Beyond Suffrage: Equal or Special? Tracing the Equal Rights Amendment, a Utah Perspective


Social Studies                                                                                                                                    PRINT FULL LESSON PLAN 

Grade Level: All


Why have women sometimes claimed equality and sometimes argued for gender distinction in politics? Students will analyze primary sources from the 1920s and 1970s to examine arguments women made for and against the Equal Rights Amendment.

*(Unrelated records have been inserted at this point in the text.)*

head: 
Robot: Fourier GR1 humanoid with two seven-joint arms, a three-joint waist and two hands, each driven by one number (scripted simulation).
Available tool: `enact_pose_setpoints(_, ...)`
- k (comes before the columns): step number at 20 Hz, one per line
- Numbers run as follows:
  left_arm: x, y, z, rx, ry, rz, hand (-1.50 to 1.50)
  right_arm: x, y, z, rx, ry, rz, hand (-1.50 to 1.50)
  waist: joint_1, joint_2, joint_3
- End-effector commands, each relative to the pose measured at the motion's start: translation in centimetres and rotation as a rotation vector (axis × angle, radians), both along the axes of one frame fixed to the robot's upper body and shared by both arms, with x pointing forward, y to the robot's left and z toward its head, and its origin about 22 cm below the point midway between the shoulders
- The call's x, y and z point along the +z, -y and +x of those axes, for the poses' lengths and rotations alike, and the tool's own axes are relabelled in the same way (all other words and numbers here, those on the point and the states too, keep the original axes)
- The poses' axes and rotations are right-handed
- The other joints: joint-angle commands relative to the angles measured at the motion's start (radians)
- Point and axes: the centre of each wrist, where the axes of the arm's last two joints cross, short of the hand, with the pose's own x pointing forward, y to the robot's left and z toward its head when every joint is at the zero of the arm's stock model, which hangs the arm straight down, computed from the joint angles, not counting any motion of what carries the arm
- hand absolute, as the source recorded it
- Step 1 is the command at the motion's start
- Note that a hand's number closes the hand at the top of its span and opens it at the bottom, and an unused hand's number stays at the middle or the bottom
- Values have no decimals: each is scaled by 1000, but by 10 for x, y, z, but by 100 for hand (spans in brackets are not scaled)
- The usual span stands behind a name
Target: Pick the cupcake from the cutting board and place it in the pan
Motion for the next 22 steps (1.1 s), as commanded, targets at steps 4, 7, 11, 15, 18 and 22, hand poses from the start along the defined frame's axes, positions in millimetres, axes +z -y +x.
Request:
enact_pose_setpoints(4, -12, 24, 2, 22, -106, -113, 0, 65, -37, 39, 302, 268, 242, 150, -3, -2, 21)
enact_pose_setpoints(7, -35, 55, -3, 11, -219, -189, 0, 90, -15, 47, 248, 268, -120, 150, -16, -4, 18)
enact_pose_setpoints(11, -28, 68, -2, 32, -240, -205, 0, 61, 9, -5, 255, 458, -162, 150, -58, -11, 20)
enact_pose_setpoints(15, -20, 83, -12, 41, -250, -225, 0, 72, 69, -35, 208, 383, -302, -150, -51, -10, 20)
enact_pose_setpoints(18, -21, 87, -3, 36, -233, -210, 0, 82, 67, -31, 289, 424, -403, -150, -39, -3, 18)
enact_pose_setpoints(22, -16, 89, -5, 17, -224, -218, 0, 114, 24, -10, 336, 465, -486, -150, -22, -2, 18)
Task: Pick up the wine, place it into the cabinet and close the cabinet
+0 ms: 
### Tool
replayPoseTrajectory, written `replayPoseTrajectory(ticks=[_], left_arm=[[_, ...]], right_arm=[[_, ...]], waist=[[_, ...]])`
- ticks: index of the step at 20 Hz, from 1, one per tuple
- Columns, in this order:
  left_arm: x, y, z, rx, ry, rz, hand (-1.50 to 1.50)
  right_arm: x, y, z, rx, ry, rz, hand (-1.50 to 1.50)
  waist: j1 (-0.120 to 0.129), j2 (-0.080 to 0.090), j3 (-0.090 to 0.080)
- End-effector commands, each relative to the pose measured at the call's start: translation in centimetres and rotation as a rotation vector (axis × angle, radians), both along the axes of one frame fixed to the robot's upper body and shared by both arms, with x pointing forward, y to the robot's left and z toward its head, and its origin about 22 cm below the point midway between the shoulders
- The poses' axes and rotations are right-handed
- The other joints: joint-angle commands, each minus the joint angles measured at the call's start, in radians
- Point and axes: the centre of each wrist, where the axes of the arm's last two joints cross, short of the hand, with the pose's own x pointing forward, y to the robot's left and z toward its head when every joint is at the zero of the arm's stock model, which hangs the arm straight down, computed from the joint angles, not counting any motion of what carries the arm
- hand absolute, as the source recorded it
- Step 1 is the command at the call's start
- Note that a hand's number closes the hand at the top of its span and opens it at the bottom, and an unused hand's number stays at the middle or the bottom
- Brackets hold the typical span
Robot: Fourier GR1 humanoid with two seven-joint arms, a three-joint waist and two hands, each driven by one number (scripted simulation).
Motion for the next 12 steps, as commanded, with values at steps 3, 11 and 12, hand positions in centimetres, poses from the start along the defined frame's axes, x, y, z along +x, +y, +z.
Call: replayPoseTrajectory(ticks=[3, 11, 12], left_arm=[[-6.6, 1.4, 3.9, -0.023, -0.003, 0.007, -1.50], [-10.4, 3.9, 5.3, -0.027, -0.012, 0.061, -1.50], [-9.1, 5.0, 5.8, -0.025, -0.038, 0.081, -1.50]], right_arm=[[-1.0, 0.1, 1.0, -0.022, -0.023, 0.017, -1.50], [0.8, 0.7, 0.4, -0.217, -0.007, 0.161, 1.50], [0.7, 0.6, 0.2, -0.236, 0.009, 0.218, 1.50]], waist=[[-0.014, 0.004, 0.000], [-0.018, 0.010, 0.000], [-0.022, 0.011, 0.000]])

Common Core State Standards

Grade 4: 
Refer to details and examples in a text when explaining what the text says explicitly and when drawing inferences from the text. 

Grades 6-8: 
Cite specific textual evidence to support analysis of primary and secondary sources. 

Grades 11-12: 
Determine an author's point of view or purpose in a text in which the rhetoric is particularly effective, analyzing how style and content contribute to the power, persuasiveness or beauty of the text.  

Key Terms/Vocabulary: 

Amendment , Equal Rights, Ratify, Endorse, Oppose, Protective Labor, Legislation

Key Figures

Shirley Chisholm, Phyllis Schalfly, Sonia Johnson, Beverly Dalley, Gay Littleton 

Key Organizations

Women’s City Club, National Woman’s Party National Organization for Women, Humanitarians Opposed To Degrading Our Girls (HOTDOG), ERA Coalition, Mormons for ERA, The Church of Jesus Christ of Latter-Day Saints

Timeline of Events

  • 1908: In Muller v. Oregon, the Supreme Court upheld the constitutionality of gender-based labor laws, which in this case allowed Oregon to limit women’s working hours. 
  • 1923: Former suffragists Alice Paul and Crystal Eastman write the Equal Rights Amendment, which is introduced in Congress. Some labor activists, like Rose Schneiderman, Francis Perkins, and Florence Kelly, oppose the law and feel it will endanger labor laws that protect women and children. 
  • 1954: The League of Women Voters, formerly opposed to the ERA, endorses it. 
  • 1969: Shirley Chisholm, newly elected to the House of Representatives from Brooklyn, gives a speech supporting the ERA. 
  • 1972: A version of the ERA was passed by the Senate and sent to states for ratification 
  • 1972-1973: Twenty-two states ratified the ERA 
  • 1973-1977: Thirteen additional states ratified the ERA and five states had voted to rescind it 
  • 1972-1977: The ERA is reintroduced to Congress in 1972. It is ratified in 35 states, including New York. 
  • 1973-1982: conservative opposition to the ERA, led by Phyllis Schlafly, grows In 1982 the extended deadline to pass the ERA expires and the amendment falls 3 states short of passage. 
  • February 1975: Utah State Legislature defeated the amendment 
  • June 24-25 1977: The Voice of Womankind Utah’s First State-Wide Women’s Meeting (the convention was the largest in the nation with more than twice the attendance of any other state meeting) 
  • 1981: The National Organizations for Women sent teams of missionaries to Utah to knock on doors of Mormons asking them to support the ERA 1982: ERA fails to get the required amount of states 
  • 1990: the Utah Task Force on Gender and Justice issued a comprehensive statutory review and report of on gender bias in the Utah court system 
  • 2011: Renewed attempt to pass ERA. 
  • 2017: Nevada ratified the amendment, making it more likely for it to become a law 
  • January 25-30, 2019: Senate Joint Resolution 6 (S.J. Res 6) was introduced (“Three-State Strategy” Legislation) 
  • March 27th, 2019: Senate Joint Resolution 15 (S.J. Res 15) (Traditional Legislation) 
  • April 30th, 2019: the potential legislation to remove the deadline (the first hearing on the Equal Rights Amendment on Capitol Hill since 1983)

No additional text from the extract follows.